> WHAT TO DO
Look for "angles" in each line of the entries, and return the matching lines.

> DATASET
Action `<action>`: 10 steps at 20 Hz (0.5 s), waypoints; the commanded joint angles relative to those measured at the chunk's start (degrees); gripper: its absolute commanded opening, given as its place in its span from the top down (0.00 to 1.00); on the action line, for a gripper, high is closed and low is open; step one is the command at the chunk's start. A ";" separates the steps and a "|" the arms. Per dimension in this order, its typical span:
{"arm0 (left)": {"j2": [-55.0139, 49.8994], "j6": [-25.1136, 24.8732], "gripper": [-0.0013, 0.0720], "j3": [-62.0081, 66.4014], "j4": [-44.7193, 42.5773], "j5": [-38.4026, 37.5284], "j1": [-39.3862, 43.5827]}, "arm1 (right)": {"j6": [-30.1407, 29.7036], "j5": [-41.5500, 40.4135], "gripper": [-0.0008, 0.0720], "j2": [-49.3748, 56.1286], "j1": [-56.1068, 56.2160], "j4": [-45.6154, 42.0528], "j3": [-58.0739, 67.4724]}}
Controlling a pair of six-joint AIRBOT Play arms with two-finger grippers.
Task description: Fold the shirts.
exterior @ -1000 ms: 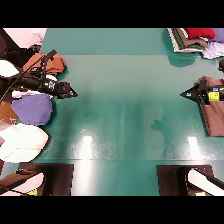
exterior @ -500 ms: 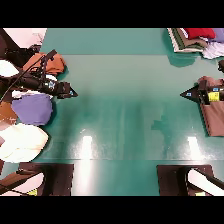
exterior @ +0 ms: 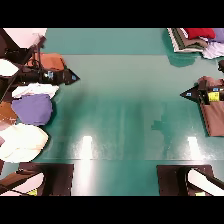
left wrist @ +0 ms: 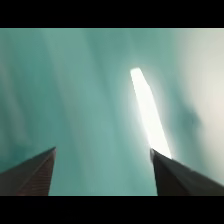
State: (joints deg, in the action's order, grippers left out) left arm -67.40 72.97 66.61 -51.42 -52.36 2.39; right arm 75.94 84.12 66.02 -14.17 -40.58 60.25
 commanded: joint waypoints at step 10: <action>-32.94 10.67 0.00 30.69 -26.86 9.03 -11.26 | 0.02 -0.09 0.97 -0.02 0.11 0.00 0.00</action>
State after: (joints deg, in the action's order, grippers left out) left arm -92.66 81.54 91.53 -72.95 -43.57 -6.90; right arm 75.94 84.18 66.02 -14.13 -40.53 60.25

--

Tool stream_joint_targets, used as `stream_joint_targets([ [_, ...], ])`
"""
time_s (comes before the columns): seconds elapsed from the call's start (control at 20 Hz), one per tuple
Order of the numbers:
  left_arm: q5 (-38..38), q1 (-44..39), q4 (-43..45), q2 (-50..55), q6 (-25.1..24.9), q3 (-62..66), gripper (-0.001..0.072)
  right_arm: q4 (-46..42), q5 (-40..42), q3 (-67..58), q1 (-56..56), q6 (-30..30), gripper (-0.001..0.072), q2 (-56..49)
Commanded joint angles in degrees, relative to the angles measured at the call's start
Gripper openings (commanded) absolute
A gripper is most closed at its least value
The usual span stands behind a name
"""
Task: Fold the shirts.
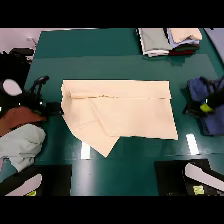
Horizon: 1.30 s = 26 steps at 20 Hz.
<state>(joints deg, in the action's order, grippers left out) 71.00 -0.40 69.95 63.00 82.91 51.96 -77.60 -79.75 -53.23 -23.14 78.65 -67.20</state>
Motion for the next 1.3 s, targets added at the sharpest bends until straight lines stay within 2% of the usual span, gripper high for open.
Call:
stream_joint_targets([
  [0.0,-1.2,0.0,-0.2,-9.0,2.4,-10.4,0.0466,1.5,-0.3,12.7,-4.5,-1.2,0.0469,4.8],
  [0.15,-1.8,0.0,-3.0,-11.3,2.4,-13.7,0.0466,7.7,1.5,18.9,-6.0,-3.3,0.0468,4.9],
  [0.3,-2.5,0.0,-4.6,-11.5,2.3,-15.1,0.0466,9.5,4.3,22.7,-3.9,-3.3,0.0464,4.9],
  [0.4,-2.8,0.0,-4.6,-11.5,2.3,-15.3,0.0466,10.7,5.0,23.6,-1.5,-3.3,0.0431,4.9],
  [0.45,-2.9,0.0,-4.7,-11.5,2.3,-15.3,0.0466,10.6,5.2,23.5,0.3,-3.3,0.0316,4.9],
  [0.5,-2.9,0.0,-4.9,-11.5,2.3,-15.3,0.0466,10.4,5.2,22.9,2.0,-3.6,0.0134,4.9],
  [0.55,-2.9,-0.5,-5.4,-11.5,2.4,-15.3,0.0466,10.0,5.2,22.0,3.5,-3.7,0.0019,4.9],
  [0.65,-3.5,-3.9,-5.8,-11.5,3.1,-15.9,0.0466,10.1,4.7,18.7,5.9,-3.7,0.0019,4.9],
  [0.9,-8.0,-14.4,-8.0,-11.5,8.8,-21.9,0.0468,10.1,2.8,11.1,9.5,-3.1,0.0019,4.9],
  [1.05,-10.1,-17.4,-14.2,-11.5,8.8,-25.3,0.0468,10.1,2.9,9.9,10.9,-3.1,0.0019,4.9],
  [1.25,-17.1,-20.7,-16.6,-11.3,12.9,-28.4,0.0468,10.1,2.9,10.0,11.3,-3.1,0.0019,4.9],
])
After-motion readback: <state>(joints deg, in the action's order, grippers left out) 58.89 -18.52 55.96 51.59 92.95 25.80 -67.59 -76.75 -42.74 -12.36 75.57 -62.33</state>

> ANSWER SPACE
Action `<action>`: 10 steps at 20 Hz (0.5 s), waypoints; the commanded joint angles relative to those measured at the chunk's start (degrees); gripper: its absolute commanded opening, given as its place in its span from the top down (0.00 to 1.00); on the action line, for a gripper, high is closed and low is open; step one is the command at the chunk's start. A ";" separates the steps and a "|" the arms. Per dimension in this order, its typical span:
Commanded joint angles in degrees, relative to the angles measured at the call's start

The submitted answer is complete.